Starting with the line containing "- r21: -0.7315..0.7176" and going on through the line containing "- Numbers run", return the lines of the data below exactly, and only those.

*** Opening of Input for this task ***

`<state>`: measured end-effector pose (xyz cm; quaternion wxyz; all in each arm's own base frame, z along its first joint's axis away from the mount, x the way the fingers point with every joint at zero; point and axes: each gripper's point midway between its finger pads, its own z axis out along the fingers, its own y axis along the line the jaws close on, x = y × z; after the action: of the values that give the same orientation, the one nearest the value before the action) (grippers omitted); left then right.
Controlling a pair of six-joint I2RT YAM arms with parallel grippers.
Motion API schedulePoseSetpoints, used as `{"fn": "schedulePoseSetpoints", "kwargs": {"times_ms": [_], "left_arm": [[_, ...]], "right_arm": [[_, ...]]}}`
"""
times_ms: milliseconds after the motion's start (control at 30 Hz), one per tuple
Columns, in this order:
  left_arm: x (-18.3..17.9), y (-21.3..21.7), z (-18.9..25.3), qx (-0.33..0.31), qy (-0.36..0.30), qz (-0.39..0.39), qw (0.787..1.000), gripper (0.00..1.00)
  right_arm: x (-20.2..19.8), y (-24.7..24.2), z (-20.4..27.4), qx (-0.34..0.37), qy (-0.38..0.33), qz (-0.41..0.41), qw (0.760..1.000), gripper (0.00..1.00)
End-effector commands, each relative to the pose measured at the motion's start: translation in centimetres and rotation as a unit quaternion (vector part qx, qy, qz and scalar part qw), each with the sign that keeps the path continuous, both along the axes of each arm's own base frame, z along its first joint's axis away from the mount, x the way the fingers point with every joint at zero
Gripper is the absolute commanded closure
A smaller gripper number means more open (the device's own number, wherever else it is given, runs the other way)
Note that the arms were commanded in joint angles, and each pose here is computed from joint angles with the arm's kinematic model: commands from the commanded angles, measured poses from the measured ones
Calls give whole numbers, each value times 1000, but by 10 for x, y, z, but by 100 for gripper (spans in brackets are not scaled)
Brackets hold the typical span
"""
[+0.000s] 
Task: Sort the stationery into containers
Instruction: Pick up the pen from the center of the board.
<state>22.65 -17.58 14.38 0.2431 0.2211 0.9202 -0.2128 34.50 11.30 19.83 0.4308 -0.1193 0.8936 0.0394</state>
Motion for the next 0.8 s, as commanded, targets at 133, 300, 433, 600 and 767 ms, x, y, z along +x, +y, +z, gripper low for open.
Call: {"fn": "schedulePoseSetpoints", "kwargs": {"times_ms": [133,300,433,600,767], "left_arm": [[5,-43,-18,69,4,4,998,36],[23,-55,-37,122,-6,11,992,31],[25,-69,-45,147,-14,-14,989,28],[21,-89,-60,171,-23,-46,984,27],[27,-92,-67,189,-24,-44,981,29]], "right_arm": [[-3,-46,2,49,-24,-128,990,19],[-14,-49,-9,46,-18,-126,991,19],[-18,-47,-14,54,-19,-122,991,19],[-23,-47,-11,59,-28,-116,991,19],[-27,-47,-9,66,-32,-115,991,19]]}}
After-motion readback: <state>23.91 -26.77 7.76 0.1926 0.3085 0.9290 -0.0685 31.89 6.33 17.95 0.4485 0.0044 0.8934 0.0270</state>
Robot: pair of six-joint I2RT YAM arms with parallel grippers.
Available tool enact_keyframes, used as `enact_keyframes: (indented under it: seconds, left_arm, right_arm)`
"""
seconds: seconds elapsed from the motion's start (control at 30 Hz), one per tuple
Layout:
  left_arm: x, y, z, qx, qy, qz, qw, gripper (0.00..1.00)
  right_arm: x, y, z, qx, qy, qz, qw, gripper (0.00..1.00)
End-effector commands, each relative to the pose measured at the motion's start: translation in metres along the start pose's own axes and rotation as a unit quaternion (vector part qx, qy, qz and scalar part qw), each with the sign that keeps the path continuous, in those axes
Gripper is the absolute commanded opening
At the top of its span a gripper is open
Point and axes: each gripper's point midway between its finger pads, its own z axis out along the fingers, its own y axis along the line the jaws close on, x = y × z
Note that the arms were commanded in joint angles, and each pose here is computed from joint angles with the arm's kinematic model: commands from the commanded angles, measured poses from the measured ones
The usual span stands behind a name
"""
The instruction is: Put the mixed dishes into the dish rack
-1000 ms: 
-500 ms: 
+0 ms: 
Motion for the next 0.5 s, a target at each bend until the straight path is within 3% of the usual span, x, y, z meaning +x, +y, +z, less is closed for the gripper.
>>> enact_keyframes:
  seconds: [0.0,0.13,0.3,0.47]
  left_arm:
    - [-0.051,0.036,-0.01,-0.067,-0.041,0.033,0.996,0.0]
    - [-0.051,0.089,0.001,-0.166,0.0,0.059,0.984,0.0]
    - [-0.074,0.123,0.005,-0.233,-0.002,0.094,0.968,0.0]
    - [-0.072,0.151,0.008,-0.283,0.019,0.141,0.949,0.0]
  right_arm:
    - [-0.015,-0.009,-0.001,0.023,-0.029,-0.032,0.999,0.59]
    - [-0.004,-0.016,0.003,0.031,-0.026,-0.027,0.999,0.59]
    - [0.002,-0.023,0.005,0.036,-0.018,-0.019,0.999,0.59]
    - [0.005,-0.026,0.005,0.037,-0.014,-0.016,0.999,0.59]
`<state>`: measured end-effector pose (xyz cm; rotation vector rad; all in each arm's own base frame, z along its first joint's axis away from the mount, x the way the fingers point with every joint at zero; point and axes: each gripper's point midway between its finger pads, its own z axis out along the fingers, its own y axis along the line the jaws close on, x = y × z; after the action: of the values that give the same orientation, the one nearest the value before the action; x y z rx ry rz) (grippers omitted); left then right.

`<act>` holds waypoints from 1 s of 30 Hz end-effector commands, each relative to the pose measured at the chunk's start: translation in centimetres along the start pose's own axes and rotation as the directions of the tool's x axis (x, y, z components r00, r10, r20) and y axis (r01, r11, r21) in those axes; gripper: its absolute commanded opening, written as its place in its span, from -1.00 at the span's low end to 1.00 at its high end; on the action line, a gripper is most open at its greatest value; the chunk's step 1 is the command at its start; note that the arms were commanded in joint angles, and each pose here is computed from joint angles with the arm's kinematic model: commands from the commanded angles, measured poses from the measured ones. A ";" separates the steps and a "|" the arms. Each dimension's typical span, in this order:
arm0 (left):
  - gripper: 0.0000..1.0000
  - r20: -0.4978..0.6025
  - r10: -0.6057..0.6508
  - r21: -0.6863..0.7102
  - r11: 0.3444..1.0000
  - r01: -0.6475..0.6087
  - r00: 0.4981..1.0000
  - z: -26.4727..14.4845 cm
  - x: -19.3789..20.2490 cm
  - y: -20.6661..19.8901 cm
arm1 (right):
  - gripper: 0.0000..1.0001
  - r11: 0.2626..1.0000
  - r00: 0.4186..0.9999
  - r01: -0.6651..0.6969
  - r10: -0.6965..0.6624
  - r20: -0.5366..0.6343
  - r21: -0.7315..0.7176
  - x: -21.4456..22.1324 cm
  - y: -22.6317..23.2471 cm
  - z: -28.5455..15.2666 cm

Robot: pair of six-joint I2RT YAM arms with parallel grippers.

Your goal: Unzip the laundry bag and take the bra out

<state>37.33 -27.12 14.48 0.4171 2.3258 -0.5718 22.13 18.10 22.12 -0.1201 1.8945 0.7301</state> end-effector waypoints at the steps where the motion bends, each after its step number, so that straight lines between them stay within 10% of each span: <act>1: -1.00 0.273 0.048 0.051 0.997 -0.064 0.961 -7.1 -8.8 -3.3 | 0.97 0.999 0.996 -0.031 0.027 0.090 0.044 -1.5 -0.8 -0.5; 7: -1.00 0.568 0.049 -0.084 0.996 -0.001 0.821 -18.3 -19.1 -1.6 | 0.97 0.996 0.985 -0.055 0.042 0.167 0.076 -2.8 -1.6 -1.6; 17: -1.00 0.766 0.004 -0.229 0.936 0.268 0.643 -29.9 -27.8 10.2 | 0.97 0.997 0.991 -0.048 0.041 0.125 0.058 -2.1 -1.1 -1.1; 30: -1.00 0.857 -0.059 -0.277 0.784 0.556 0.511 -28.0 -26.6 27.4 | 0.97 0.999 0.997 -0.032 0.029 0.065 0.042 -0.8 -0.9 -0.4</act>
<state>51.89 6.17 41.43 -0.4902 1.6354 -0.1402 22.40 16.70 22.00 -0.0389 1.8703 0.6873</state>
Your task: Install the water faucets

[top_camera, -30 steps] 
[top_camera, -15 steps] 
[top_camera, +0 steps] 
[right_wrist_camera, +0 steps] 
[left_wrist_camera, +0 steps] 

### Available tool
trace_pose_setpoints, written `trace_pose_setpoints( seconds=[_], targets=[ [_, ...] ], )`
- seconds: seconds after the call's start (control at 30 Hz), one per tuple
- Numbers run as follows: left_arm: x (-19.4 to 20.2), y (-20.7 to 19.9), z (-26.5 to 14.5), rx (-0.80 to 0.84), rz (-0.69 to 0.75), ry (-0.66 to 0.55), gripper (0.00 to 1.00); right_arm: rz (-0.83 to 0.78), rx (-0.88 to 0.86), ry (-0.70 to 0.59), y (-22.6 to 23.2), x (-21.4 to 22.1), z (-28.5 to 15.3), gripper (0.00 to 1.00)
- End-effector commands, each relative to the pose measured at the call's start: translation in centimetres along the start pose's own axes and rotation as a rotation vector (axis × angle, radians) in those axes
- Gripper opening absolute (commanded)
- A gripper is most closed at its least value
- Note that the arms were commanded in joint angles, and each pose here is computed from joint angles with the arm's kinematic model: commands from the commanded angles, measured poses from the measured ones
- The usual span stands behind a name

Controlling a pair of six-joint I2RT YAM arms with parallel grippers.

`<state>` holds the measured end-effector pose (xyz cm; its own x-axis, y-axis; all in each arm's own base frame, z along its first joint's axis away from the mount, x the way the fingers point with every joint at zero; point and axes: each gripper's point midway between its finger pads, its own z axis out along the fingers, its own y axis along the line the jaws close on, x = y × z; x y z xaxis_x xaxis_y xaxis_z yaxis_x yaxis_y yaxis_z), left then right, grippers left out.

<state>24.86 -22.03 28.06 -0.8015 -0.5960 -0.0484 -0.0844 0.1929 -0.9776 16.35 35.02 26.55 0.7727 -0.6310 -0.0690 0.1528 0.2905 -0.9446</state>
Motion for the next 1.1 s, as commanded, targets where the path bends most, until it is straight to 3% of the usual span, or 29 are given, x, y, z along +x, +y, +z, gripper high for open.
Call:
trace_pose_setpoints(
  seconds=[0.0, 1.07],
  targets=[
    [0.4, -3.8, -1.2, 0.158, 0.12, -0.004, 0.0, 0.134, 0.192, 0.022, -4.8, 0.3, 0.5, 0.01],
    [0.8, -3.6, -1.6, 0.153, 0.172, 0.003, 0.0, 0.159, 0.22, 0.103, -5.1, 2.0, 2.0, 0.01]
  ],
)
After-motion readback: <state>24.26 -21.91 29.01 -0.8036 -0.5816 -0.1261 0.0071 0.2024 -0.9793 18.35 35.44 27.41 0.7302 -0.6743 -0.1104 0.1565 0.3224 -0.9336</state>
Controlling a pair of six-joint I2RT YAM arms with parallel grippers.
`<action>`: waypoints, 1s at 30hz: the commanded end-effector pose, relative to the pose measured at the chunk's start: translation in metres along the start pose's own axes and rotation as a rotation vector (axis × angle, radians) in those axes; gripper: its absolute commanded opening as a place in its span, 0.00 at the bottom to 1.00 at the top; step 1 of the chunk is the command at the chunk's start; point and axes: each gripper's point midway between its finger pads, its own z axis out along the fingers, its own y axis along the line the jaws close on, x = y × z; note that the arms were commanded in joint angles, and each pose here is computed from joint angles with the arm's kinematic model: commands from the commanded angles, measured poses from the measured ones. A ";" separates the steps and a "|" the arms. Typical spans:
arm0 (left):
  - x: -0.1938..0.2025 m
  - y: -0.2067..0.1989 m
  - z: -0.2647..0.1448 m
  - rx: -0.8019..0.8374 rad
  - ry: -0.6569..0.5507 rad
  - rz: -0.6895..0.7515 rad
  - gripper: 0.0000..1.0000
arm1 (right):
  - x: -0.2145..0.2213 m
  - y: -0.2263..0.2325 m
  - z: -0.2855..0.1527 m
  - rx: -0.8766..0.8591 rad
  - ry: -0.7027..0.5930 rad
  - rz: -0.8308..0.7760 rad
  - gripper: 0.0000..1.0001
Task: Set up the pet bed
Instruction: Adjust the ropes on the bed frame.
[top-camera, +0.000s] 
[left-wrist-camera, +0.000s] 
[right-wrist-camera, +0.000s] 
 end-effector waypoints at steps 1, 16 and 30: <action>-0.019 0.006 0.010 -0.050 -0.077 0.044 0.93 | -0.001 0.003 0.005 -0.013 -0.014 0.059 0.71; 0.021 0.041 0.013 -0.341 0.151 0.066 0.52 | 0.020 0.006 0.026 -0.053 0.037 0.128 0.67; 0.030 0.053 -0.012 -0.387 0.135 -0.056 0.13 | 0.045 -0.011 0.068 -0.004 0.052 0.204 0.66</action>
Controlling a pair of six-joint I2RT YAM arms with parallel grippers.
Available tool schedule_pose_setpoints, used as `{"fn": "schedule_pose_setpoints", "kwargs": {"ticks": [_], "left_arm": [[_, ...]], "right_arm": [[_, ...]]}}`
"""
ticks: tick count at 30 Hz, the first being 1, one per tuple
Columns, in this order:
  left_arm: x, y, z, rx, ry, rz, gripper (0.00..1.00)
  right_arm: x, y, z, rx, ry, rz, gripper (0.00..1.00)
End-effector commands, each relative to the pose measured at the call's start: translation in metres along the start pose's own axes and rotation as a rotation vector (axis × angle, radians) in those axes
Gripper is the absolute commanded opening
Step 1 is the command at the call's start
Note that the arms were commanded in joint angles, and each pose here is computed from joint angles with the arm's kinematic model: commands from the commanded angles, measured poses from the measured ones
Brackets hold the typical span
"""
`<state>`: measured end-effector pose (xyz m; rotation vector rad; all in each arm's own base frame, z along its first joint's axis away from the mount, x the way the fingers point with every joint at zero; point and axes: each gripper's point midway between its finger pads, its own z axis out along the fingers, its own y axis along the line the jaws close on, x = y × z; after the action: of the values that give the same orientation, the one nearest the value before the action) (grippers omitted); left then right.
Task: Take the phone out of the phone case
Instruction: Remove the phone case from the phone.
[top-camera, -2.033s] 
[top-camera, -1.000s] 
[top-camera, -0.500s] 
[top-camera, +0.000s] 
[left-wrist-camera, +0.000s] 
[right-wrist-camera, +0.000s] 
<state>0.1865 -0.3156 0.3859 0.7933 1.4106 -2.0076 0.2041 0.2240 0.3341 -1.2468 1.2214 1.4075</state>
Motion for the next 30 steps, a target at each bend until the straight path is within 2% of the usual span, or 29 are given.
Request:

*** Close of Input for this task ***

• [Your response]
  - r21: -0.7315..0.7176
  - x: -21.4456..22.1324 cm
  - y: -22.6317..23.2471 cm
  - z: -28.5455..15.2666 cm

Robot: pair of six-joint I2RT YAM arms with parallel grippers.

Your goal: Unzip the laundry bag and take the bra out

<state>37.33 -27.12 14.48 0.4171 2.3258 -0.5718 22.13 18.10 22.12 -0.1201 1.8945 0.7301</state> end-effector waypoints at the steps where the motion bends, each after its step number, so that straight lines between them stay within 10% of each span: <act>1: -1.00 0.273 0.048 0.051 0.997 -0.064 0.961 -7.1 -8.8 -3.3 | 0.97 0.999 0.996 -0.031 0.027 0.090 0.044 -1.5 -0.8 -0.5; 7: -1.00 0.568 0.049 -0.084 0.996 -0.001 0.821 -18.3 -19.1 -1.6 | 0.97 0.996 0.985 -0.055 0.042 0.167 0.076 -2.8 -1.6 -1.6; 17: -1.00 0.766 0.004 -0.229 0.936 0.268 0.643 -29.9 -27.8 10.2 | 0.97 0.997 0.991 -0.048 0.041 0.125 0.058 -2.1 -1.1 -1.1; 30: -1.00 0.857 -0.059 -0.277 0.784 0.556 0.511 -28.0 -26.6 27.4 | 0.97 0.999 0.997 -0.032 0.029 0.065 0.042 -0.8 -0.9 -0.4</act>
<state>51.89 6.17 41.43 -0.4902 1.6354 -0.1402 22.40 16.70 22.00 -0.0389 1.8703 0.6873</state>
Your task: Install the water faucets

[top_camera, -30 steps] 
[top_camera, -15 steps] 
[top_camera, +0 steps] 
[right_wrist_camera, +0 steps] 
[left_wrist_camera, +0 steps] 

### Available tool
trace_pose_setpoints, written `trace_pose_setpoints( seconds=[_], targets=[ [_, ...] ], )`
- seconds: seconds after the call's start (control at 30 Hz), one per tuple
- Numbers run as follows: left_arm: x (-19.4 to 20.2), y (-20.7 to 19.9), z (-26.5 to 14.5), rx (-0.80 to 0.84), rz (-0.69 to 0.75), ry (-0.66 to 0.55), gripper (0.00 to 1.00); right_arm: rz (-0.83 to 0.78), rx (-0.88 to 0.86), ry (-0.70 to 0.59), y (-22.6 to 23.2), x (-21.4 to 22.1), z (-28.5 to 15.3), gripper (0.00 to 1.00)

For this exercise, nothing more remains to be done.